During our coffee break conversations, Marianne and I came to the conclusion that the best way to tackle this question would be to transplant components of the cranial circuit to trunk cells and see if they would gain the ability to switch fates and differentiate into skeletal tissue. Thus, we decided to revisit the classical experiments of Nicole Le Douarin, but with a twist – we would transfect the trunk neural crest from the donor embryos with components of the cranial circuit before grafting them to the head. We would also trade the quail embryos in favor of transgenic GFP+ chicken embryos, to facilitate tracking of the grafted cells. After surgery, we would let our chimeras grow for a week and verify if the reprogrammed trunk crest differentiated into facial skeleton. At that time, I was eager for a foray into classic cut and paste embryology, thinking that perhaps I would spend a month performing surgeries and a couple of weeks analyzing the chimeric embryos.

 

Despite my optimism, that was not the case. Grafting is an art and the chimeric embryos are unforgiving of shaky hands. In my daily meetings with Marianne, I was now drinking decaffeinated tea. Since the grafting experiments were taking an enormous amount of time, we realized we needed a more efficient strategy to identify which components of the cranial circuit were able to reprogram the trunk neural crest. And thus, we came up with the idea of using neural crest axial specific enhancers as reporters of cranial identity. The Sox10E2 enhancer from the Sox10 gene, which was identified by Paola Betancur in Marianne’s lab (Betancur et al., 2010), was perfect for this since it is active in migratory cranial neural crest cells and inactive in the trunk. Thus, we proceeded to transfect trunk cells with all different combinations of the cranial circuit components attempting to activate the cranial enhancer in the trunk neural crest.

 

Altering neural crest identity: mis-expression of cranial genes in trunk neural crest cells results in ectopic activity of a cranial neural crest enhancer.
Altering neural crest identity: mis-expression of cranial genes in trunk neural crest cells results in ectopic activity of a cranial neural crest enhancer.

 

These experiments lead to the discovery that Sox8, Tfap2b and Ets1 are able turn on the cranial enhancer in the trunk and also to increase expression levels of endogenous cranial genes in these neural crest cells. When the reprogrammed trunk neural crest cells were grafted in the head of a host embryo, they not only gave rise to the normal trunk neural crest cell derivatives, melanocytes and neurons, but these grafts also differentiated into chondrocytes, forming conspicuous cartilage nodules.
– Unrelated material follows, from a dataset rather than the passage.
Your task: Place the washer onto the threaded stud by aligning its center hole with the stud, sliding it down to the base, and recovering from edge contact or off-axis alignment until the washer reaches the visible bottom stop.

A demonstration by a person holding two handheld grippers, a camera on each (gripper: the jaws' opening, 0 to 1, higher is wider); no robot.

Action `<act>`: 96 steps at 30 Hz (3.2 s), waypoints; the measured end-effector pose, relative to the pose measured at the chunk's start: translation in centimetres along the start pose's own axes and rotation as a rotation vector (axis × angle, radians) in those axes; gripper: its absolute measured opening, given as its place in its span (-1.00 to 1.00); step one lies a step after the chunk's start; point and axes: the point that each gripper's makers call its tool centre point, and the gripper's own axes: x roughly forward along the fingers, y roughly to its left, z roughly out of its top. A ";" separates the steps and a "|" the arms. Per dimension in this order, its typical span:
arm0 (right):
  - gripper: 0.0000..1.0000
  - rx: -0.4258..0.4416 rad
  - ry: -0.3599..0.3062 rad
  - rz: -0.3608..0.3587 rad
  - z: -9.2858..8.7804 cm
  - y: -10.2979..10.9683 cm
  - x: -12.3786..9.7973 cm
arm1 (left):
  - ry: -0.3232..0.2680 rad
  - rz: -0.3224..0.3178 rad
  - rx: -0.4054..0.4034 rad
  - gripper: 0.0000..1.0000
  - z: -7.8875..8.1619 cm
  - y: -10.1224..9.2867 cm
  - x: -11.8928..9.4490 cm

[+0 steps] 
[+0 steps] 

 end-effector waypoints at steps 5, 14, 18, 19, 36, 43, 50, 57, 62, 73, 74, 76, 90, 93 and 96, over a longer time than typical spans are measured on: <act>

And thus we had demonstrated that we could use information decoded through gene regulatory studies to reprogram neural crest identity and change its fate in vivo.

 

I am thrilled with the publication of this paper not only because it represents a great deal of hard work, but also because it answers a long-standing question that has interested me for years. The aspect of the work that I like the most is the marriage between old and new – our results highlight the power of classical embryological approaches, especially when used in conjunction with modern techniques. Moving forward, we will employ these findings to devise novel strategies for in vitro differentiation of facial cartilage. It is our hope that regulatory information derived from embryonic development can inform upon novel protocols for cell and tissue engineering, improving strategies for repair and regeneration.

 

Reprogrammed trunk neural crest cells acquire the ability to form cartilage. The image shows a cross section of a chimeric embryo in which trunk neural crest cells (green) differentiated into ectopic cartilage nodules (arrow) in the craniofacial region.
Reprogrammed trunk neural crest cells acquire the ability to form cartilage. The image shows a cross section of a chimeric embryo in which trunk neural crest cells (green) differentiated into ectopic cartilage nodules (arrow) in the craniofacial region.

 

References:

  1. Betancur, P., Bronner-Fraser, M. & Sauka-Spengler, T. Genomic code for Sox10 activation reveals a key regulatory enhancer for cranial neural crest. Proceedings of the National Academy of Sciences of the United States of America 107, 3570-3575, (2010).
  2. Le Douarin, N. The neural crest. (Cambridge University Press, 1982).
  3. Martinsen, B. J. & Bronner-Fraser, M. Neural crest specification regulated by the helix-loop-helix repressor Id2. Science 281, 988-991, (1998).
  4. Platt, J. B. Ectodermic origin of the cartilages of the head. Anat. Anz., 506-509, 1883.
  5. Simoes-Costa, M. S., McKeown, S. J., Tan-Cabugao, J., Sauka-Spengler, T. & Bronner, M. E. Dynamic and differential regulation of stem cell factor FoxD3 in the neural crest is Encrypted in the genome. PLoS genetics 8, e1003142, (2012).
  6. Simoes-Costa, M., Bronner, M.E. Reprogramming of avian neural crest axial identity and cell fate. Science 352, 1570-1573, (2016).
  7. Theveneau, E., Duband, J. L. & Altabef, M. Ets-1 confers cranial features on neural crest delamination. PloS one 2, e1142, (2007).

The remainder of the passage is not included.